Reducing treatment barriers facilitates entry into drug abuse treatment (Appel et al., 2004; Bobrova et al., 2006; Booth et al., 1998; Carroll et al., 2006; Laudet et al., 2009; Nyamathi et al., 2007). Thus, in the Georgian context of expensive detoxification treatment and extremely limited availability of methadone maintenance, offering free treatment was a powerful tool in facilitating treatment entry in our sample, with 60% of the male participants in the comprehensive behavioral intervention and 0% of the usual care participants entering inpatient detoxification. Efficacy of MI and contingency management separately has been demonstrated in previous studies (Dutra et al., 2008; Higgins et al., 1991; Miller and Moyers, 2002; Miller and Rollnick, 1991b; Rollnick et al., 1992; Weinstock et al., 2007). However, it is difficult to attribute positive outcomes of our study exclusively to any one comprehensive treatment component. This study was a feasibility study and not a dismantling study, so there was no intention to disentangle the possible explanations for treatment efficacy. Nonetheless, contingency management has been shown to improve both treatment retention and drug use outcomes (Peirce et al., 2006; Petry et al., 2005). In our study, and in some other studies, MI session attendance was not specifically targeted by contingency management (Peirce et al., 2006), while drug abstinence was. This factor may well explain why attendance did not differ significantly between the conditions. Despite the fact that some studies with MI report improved retention in treatment, reductions in drug use are less commonly reported (Carroll et al., 2006).
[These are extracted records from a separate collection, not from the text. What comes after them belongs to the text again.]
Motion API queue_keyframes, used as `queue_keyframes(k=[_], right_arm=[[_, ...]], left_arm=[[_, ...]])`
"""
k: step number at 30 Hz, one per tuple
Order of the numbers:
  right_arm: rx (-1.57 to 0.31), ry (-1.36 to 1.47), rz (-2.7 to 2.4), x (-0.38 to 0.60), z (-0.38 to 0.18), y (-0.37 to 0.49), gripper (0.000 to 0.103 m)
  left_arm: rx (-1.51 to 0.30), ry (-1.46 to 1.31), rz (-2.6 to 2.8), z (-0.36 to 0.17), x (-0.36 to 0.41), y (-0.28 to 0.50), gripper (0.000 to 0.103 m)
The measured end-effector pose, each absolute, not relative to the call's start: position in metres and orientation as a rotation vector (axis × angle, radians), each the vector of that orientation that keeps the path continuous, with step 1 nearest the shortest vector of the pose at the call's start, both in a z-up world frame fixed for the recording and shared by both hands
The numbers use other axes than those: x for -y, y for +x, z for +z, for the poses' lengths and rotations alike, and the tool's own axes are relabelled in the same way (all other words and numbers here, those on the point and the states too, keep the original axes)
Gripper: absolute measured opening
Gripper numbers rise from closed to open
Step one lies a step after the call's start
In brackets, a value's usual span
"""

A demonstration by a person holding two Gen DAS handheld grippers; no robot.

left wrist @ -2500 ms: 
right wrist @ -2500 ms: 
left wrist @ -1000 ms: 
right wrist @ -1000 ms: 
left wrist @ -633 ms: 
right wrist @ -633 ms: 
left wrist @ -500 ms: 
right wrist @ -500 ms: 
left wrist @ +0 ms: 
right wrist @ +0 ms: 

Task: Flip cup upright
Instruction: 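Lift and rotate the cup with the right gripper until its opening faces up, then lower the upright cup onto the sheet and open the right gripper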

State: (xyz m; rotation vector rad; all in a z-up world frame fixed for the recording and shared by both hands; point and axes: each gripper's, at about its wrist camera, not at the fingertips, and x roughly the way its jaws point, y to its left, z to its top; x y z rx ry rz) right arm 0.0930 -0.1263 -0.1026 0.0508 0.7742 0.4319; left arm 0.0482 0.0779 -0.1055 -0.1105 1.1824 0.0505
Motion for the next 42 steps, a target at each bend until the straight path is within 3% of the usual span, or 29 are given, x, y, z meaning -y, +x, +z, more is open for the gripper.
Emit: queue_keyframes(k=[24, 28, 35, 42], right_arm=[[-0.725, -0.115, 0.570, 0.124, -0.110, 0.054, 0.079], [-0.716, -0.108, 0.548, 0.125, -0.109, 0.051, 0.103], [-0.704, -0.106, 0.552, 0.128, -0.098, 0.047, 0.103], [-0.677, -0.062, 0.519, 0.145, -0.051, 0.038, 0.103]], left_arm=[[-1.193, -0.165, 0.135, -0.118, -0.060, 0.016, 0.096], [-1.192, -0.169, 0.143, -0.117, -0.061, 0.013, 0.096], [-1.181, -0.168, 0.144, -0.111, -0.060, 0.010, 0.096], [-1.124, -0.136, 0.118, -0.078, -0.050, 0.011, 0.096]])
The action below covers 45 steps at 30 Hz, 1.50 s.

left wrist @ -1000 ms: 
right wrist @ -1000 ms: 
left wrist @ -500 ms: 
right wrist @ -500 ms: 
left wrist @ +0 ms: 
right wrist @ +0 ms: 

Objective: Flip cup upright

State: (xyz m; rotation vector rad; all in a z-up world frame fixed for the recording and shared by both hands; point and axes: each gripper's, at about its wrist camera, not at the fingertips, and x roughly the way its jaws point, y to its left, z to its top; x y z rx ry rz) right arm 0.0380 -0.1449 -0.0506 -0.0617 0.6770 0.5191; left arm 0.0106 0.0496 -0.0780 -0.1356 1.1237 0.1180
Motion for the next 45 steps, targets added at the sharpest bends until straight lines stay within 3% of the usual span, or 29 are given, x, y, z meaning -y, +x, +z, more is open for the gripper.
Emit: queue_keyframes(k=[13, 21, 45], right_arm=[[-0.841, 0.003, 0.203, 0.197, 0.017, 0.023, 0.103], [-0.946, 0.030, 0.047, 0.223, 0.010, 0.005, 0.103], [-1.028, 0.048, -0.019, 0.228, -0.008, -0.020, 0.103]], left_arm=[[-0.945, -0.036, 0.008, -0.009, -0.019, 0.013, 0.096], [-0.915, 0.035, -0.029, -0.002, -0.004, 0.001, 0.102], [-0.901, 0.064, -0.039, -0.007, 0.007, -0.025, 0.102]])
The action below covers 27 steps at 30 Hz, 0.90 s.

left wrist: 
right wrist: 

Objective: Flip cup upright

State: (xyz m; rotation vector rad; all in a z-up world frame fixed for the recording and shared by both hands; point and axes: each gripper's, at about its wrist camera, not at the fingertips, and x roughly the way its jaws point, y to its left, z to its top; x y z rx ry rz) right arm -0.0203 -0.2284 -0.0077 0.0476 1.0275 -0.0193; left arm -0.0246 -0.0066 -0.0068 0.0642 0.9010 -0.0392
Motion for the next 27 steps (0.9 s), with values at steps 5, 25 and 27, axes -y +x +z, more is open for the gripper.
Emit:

Thus, the significant reduction in drug use in the Intervention group was most likely the result of the combined effects of both MI and monetary incentives.
4.4 Conclusions
Findings do suggest the obvious direction of designing and implementing larger-scale confirmatory studies in this or other drug-using settings in Georgia. Another target group for these studies might be female drug users – the most understudied and underserved segment of the population with substance-use-related problems in this part of the world, and in Georgia in particular (International Harm Reduction Development Program, 2009). In Georgia, a country that is presently resource-limited, substantial consideration needs to be given to the costs of any intervention that might be adopted. Contingency management, although shown to be effective, often is problematic to implement in clinical settings due to its significant costs. Thus, future larger-scale trials of our BT+N intervention will need to examine not only its effectiveness, but also its cost effectiveness. Moreover, dismantling studies which systematically examine BT+N components clearly seem warranted in order to determine the effective ingredients for the model as appropriate to Georgian society.